### Required work:
Skip the pictures and copy all the data that follows exactly.

*** Begin section ***

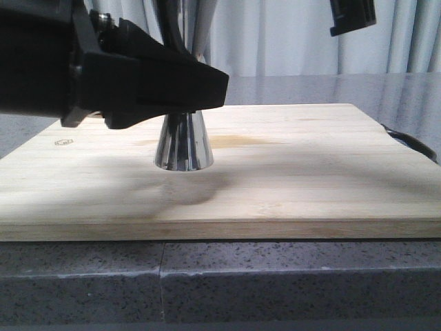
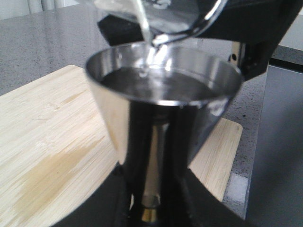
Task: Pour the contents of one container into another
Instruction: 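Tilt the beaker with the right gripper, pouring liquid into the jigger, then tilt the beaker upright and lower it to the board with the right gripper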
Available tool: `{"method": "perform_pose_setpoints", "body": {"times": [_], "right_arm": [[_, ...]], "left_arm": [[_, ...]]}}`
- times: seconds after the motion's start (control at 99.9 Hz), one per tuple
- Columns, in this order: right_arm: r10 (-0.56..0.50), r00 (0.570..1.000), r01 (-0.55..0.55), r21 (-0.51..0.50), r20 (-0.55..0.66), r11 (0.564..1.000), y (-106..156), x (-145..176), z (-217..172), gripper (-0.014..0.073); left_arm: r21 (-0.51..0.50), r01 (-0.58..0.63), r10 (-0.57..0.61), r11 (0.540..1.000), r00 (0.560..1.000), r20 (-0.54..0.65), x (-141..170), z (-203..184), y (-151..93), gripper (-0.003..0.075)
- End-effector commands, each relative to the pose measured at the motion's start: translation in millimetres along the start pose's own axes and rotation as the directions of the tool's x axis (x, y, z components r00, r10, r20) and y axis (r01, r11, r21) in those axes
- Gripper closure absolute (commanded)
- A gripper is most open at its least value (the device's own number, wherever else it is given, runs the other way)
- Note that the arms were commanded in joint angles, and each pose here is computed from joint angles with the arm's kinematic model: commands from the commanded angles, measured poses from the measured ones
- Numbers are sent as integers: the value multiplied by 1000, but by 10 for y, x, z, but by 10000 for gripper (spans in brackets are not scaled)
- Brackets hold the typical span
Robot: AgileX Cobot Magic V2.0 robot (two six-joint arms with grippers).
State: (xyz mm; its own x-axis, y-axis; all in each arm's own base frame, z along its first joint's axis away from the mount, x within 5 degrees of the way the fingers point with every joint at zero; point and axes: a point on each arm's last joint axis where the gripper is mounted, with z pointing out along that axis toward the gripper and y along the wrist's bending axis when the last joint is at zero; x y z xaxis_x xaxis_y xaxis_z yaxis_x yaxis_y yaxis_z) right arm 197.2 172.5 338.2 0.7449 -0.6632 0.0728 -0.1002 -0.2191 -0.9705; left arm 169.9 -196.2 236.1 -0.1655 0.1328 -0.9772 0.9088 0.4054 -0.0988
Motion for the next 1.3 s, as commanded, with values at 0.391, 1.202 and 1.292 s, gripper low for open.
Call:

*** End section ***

### Exercise answer:
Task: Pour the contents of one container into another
Instruction: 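Tilt the beaker with the right gripper, pouring liquid into the jigger, then tilt the beaker upright and lower it to the board with the right gripper
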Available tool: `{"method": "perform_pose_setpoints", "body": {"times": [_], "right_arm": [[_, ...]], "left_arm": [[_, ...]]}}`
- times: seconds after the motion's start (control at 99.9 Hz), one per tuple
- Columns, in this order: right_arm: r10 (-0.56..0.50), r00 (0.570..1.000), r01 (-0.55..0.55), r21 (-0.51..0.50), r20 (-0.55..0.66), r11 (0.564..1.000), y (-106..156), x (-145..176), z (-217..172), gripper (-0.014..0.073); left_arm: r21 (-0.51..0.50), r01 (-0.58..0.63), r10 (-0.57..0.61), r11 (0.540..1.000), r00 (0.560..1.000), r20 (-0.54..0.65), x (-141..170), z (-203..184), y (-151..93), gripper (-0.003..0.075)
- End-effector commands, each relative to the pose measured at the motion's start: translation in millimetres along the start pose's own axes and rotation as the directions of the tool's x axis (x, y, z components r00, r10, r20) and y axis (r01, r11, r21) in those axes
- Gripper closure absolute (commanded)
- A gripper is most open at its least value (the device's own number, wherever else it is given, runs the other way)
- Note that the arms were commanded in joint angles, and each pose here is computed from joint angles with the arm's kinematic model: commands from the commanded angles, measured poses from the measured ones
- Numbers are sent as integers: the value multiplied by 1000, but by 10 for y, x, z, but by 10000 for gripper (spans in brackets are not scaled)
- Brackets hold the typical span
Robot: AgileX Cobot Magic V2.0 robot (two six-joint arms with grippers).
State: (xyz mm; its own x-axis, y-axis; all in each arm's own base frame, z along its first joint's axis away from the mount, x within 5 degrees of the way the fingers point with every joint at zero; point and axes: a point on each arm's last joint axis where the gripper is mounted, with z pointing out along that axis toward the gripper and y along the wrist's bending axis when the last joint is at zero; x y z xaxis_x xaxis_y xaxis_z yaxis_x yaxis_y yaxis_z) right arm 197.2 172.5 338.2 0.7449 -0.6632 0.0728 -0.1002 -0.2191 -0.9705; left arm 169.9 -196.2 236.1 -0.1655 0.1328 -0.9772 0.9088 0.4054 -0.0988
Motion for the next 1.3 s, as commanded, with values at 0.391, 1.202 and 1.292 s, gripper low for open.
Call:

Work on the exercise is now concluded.